Required action » Images should be left out, and everything else in the listing reproduced exactly.

Supplied data »
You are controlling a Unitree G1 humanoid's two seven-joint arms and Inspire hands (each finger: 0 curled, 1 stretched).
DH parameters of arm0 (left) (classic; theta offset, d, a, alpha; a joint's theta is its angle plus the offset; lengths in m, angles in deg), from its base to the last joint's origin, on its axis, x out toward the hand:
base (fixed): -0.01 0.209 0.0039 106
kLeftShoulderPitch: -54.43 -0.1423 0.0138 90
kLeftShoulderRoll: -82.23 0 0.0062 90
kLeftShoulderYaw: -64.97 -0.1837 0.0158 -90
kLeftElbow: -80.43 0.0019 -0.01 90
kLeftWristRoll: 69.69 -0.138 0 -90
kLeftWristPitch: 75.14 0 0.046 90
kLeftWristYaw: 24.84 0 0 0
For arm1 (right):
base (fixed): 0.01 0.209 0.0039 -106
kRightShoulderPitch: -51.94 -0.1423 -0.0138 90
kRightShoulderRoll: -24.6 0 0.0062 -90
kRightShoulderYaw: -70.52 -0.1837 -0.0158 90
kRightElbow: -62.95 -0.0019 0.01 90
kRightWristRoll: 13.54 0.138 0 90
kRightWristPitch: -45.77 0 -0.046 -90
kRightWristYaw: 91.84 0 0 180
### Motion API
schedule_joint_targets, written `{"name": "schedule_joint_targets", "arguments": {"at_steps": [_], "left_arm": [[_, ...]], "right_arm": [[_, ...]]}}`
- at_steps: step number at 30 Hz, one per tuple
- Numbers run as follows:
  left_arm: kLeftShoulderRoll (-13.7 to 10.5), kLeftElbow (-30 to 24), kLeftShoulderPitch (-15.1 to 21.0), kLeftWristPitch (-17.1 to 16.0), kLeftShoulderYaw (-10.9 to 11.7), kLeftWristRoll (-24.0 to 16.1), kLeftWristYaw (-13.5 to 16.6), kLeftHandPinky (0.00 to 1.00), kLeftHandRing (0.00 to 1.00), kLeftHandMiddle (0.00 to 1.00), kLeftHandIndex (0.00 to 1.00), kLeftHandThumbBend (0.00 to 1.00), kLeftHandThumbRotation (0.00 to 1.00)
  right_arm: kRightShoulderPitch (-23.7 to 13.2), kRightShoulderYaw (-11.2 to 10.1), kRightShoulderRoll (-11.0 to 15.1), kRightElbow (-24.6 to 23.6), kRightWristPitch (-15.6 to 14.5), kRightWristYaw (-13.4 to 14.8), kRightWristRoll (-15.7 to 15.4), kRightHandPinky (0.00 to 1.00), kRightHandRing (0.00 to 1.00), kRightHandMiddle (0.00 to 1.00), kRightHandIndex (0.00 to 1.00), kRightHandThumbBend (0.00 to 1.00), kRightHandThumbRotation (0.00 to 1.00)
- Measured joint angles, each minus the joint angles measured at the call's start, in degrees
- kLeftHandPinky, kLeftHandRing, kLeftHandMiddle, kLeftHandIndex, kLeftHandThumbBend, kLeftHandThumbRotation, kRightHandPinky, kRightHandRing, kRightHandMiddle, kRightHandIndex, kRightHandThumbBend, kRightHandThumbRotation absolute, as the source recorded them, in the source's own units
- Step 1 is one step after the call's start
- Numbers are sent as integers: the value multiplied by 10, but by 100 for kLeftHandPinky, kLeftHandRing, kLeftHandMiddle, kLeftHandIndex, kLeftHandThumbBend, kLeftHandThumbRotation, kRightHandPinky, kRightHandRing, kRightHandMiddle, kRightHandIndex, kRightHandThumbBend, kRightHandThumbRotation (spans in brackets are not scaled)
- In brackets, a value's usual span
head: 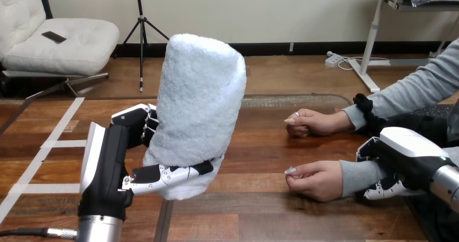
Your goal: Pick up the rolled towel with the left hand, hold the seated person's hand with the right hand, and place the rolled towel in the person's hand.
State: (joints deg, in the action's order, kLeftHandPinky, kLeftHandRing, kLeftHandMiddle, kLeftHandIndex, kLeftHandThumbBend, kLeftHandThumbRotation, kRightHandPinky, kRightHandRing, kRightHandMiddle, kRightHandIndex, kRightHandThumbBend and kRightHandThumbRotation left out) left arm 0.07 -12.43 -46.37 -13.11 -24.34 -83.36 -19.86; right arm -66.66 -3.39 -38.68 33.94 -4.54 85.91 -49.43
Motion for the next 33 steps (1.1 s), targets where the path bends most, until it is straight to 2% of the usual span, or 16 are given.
{"name": "schedule_joint_targets", "arguments": {"at_steps": [12, 33], "left_arm": [[0, 0, 0, -3, 0, 0, 0, 28, 32, 36, 39, 65, 0], [0, 0, 0, -4, 0, 0, 0, 28, 32, 36, 39, 65, 0]], "right_arm": [[0, -1, 0, 0, 1, -8, 12, 29, 33, 39, 40, 46, 0], [0, -2, 3, -10, 6, -16, 29, 26, 30, 36, 36, 44, 1]]}}
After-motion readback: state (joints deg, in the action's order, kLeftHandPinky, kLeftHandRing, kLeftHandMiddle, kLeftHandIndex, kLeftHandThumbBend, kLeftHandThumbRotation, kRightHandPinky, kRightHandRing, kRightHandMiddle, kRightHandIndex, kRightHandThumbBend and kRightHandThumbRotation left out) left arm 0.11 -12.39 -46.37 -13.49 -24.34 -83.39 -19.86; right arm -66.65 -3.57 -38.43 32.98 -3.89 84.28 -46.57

Written reply »
You are controlling a Unitree G1 humanoid's two seven-joint arms and Inspire hands (each finger: 0 curled, 1 stretched).
DH parameters of arm0 (left) (classic; theta offset, d, a, alpha; a joint's theta is its angle plus the offset; lengths in m, angles in deg), from its base to the last joint's origin, on its axis, x out toward the hand:
base (fixed): -0.01 0.209 0.0039 106
kLeftShoulderPitch: -54.43 -0.1423 0.0138 90
kLeftShoulderRoll: -82.23 0 0.0062 90
kLeftShoulderYaw: -64.97 -0.1837 0.0158 -90
kLeftElbow: -80.43 0.0019 -0.01 90
kLeftWristRoll: 69.69 -0.138 0 -90
kLeftWristPitch: 75.14 0 0.046 90
kLeftWristYaw: 24.84 0 0 0
For arm1 (right):
base (fixed): 0.01 0.209 0.0039 -106
kRightShoulderPitch: -51.94 -0.1423 -0.0138 90
kRightShoulderRoll: -24.6 0 0.0062 -90
kRightShoulderYaw: -70.52 -0.1837 -0.0158 90
kRightElbow: -62.95 -0.0019 0.01 90
kRightWristRoll: 13.54 0.138 0 90
kRightWristPitch: -45.77 0 -0.046 -90
kRightWristYaw: 91.84 0 0 180
### Motion API
schedule_joint_targets, written `{"name": "schedule_joint_targets", "arguments": {"at_steps": [_], "left_arm": [[_, ...]], "right_arm": [[_, ...]]}}`
- at_steps: step number at 30 Hz, one per tuple
- Numbers run as follows:
  left_arm: kLeftShoulderRoll (-13.7 to 10.5), kLeftElbow (-30 to 24), kLeftShoulderPitch (-15.1 to 21.0), kLeftWristPitch (-17.1 to 16.0), kLeftShoulderYaw (-10.9 to 11.7), kLeftWristRoll (-24.0 to 16.1), kLeftWristYaw (-13.5 to 16.6), kLeftHandPinky (0.00 to 1.00), kLeftHandRing (0.00 to 1.00), kLeftHandMiddle (0.00 to 1.00), kLeftHandIndex (0.00 to 1.00), kLeftHandThumbBend (0.00 to 1.00), kLeftHandThumbRotation (0.00 to 1.00)
  right_arm: kRightShoulderPitch (-23.7 to 13.2), kRightShoulderYaw (-11.2 to 10.1), kRightShoulderRoll (-11.0 to 15.1), kRightElbow (-24.6 to 23.6), kRightWristPitch (-15.6 to 14.5), kRightWristYaw (-13.4 to 14.8), kRightWristRoll (-15.7 to 15.4), kRightHandPinky (0.00 to 1.00), kRightHandRing (0.00 to 1.00), kRightHandMiddle (0.00 to 1.00), kRightHandIndex (0.00 to 1.00), kRightHandThumbBend (0.00 to 1.00), kRightHandThumbRotation (0.00 to 1.00)
- Measured joint angles, each minus the joint angles measured at the call's start, in degrees
- kLeftHandPinky, kLeftHandRing, kLeftHandMiddle, kLeftHandIndex, kLeftHandThumbBend, kLeftHandThumbRotation, kRightHandPinky, kRightHandRing, kRightHandMiddle, kRightHandIndex, kRightHandThumbBend, kRightHandThumbRotation absolute, as the source recorded them, in the source's own units
- Step 1 is one step after the call's start
- Numbers are sent as integers: the value multiplied by 10, but by 100 for kLeftHandPinky, kLeftHandRing, kLeftHandMiddle, kLeftHandIndex, kLeftHandThumbBend, kLeftHandThumbRotation, kRightHandPinky, kRightHandRing, kRightHandMiddle, kRightHandIndex, kRightHandThumbBend, kRightHandThumbRotation (spans in brackets are not scaled)
- In brackets, a value's usual span
head: 
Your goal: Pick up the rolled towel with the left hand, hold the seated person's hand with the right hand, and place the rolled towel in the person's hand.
State: (joints deg, in the action's order, kLeftHandPinky, kLeftHandRing, kLeftHandMiddle, kLeftHandIndex, kLeftHandThumbBend, kLeftHandThumbRotation, kRightHandPinky, kRightHandRing, kRightHandMiddle, kRightHandIndex, kRightHandThumbBend and kRightHandThumbRotation left out) left arm 0.07 -12.43 -46.37 -13.11 -24.34 -83.36 -19.86; right arm -66.66 -3.39 -38.68 33.94 -4.54 85.91 -49.43
Motion for the next 33 steps (1.1 s), targets where the path bends most, until it is straight to 2% of the usual span, or 16 are given.
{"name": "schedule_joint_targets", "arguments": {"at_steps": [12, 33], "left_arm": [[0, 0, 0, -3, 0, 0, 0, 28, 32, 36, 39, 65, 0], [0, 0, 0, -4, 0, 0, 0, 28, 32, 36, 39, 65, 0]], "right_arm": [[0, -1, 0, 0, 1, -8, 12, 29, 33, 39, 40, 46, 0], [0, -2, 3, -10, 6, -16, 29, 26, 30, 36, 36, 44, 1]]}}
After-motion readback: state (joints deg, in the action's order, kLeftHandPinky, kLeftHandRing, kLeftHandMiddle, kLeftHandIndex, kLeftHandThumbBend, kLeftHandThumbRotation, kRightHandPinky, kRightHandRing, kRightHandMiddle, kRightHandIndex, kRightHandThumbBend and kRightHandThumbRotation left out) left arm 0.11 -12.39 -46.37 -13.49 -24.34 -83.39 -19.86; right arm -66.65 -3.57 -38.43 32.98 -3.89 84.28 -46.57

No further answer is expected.